Pacing using a powermeter.. ?

Jungli
Jungli Posts: 201
Hi all

So am getting along quite nicely with my PT and I am doing the Southern Sportive in september. What is the best way to pace during a sportive ride and does this change then depending on the type, i.e. very hilly, distance etc.

I am using the Coggan levels as per the Training Peaks software so to known which of these levels to stay within/not to exceed etc would be a great help.

I have to date done one test which was a 20 min test on a turbo trainer (which was quite hard as it was quite warm) and have a recovery week coming up next week where I will do another one. The first test gave me a start point but not sure how accurate it was as I had just spent about 3-4 weeks off the bike due to being on holiday and then ill.

At some point also will do the profiiling test although racking up my usual rides and doing varied hard efforts over various tine periods have given me some of that info anyway.

Cheers for any help


Jay :D

Comments

  • I think some of this same post has been answered at wattage but it depends a bit on what the objective of pacing is.

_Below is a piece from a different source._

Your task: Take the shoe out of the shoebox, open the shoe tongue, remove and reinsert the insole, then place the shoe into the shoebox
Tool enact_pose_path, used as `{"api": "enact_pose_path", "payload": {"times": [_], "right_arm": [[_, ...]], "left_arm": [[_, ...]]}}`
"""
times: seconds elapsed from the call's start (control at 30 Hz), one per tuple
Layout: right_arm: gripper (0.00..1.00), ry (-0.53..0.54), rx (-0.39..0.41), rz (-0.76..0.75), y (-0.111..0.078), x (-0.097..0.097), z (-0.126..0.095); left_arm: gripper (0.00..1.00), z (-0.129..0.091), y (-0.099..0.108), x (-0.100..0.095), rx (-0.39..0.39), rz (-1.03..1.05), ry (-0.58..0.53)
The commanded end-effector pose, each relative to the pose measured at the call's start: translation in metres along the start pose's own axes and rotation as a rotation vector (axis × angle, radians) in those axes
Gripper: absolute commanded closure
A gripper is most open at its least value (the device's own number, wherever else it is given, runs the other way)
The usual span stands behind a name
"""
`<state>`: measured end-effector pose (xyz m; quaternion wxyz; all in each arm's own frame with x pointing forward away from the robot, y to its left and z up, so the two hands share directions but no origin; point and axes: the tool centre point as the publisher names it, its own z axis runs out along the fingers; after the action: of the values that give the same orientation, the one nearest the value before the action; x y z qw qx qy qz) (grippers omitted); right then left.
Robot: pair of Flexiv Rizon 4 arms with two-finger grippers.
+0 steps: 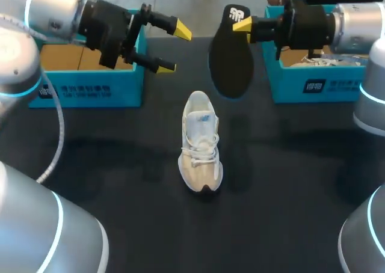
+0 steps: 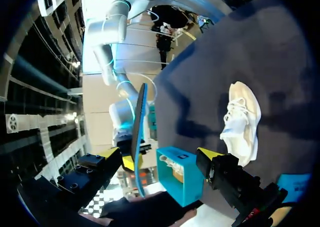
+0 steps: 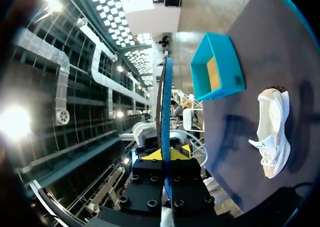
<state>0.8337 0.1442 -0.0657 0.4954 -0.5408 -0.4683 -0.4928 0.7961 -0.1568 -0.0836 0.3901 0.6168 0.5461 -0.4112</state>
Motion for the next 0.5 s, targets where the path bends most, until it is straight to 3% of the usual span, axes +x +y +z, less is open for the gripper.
{"api": "enact_pose_path", "payload": {"times": [0.03, 0.5], "right_arm": [[1.0, -0.009, 0.007, 0.015, 0.006, -0.002, 0.017], [1.0, -0.023, 0.015, 0.076, 0.002, -0.019, 0.042]], "left_arm": [[0.0, 0.007, -0.003, 0.003, -0.003, 0.013, -0.194], [0.0, 0.025, 0.003, -0.005, -0.038, 0.054, -0.268]]}}
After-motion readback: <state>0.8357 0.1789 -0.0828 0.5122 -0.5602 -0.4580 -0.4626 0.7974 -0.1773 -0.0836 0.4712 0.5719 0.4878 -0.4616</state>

If we are talking about (a) finishing and (b) doing so in the least time possible, then you need to know how to dose your efforts carefully.

    My advice on long hilly sportives is to:
    - keep a lid on the power at the start of climbs, building gradually to a solid tempo level. Go too hard too early and you'll be forced to recover and trying to recover while going up a steep incline is neither fun nor easy and takes a long time and you go real slow

    - keep a lid on the power overall for the early climb(s) and then let the body dictate the rest of the day. Too often riders stomp up the early climbs only to crack badly on the last climb of the day and end up walking half of it.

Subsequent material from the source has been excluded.